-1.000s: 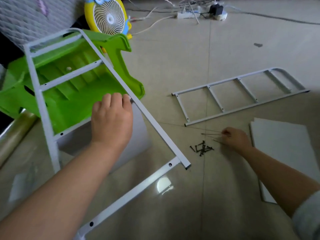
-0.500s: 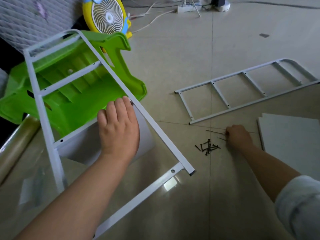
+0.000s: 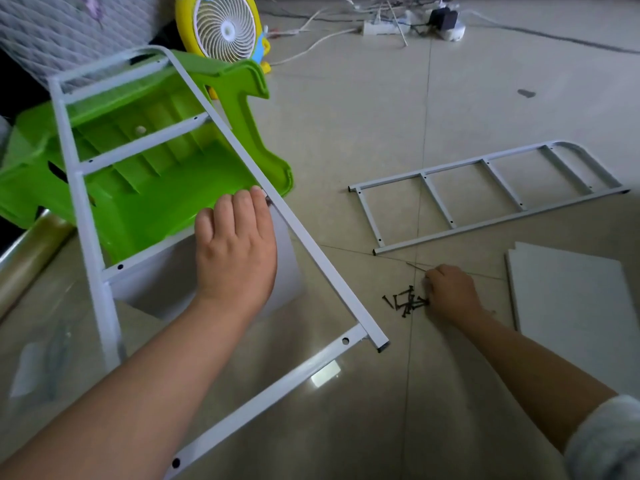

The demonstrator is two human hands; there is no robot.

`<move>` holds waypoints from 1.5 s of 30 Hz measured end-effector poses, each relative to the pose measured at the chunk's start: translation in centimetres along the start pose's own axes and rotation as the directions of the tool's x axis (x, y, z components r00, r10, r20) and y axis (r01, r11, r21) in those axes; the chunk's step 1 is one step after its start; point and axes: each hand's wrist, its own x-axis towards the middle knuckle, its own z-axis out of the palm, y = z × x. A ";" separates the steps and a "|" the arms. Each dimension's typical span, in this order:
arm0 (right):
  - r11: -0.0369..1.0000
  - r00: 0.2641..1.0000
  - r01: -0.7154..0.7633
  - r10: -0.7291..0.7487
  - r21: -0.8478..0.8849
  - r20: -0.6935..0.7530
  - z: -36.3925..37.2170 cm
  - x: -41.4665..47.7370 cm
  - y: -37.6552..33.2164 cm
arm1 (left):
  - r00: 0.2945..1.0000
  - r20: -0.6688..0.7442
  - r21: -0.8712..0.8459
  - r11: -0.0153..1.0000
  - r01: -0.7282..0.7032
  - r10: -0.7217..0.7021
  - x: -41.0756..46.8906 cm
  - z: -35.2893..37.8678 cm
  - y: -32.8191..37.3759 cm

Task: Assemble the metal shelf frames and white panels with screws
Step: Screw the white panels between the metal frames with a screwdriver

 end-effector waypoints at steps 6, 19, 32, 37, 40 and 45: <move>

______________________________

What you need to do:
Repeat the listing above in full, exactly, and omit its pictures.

Exercise output:
-1.000s: 
-0.500s: 
+0.000s: 

The demonstrator is two human hands; there is no robot.

`<move>` holds waypoints from 1.5 s of 30 Hz measured end-effector poses, each relative to the pose measured at the chunk's start: translation in centimetres along the start pose's own axes and rotation as the directions of the tool's x axis (x, y, z components r00, r10, r20) and y axis (r01, r11, r21) in those axes; the chunk's step 1 is one step after its start; point and axes: each hand's wrist, its own x-axis towards the middle knuckle, its own z-axis out of the palm, y = z × x. A ";" separates the steps and a "|" the arms. Each dimension's typical span, in this order:
arm0 (right):
  - r11: -0.0369..1.0000
  - r00: 0.2641..1.0000
  - r01: -0.7154..0.7633
  - r10: -0.7291..0.7487
  - r21: -0.8478..0.8849
  - r20: -0.6935..0.7530
  - z: -36.3925..37.2170 cm
  - x: -41.4665..47.7370 cm
  - y: -37.6552..33.2164 cm
arm1 (left):
  - r00: 0.2945..1.0000
  - r20: -0.6688..0.7442
  - r21: -0.8712..0.8459
  - r11: -0.0153..1.0000
  - r01: -0.7282..0.7032
  - r10: -0.7217..0.7021
  - x: -41.0756..46.8906 cm
  - z: -35.2893..37.8678 cm
  - y: -32.8191..37.3759 cm

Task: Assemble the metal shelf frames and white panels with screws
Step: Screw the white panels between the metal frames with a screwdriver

 end-effector waypoints at steps 6, 19, 32, 37, 40 and 45: <move>

This finishes the answer.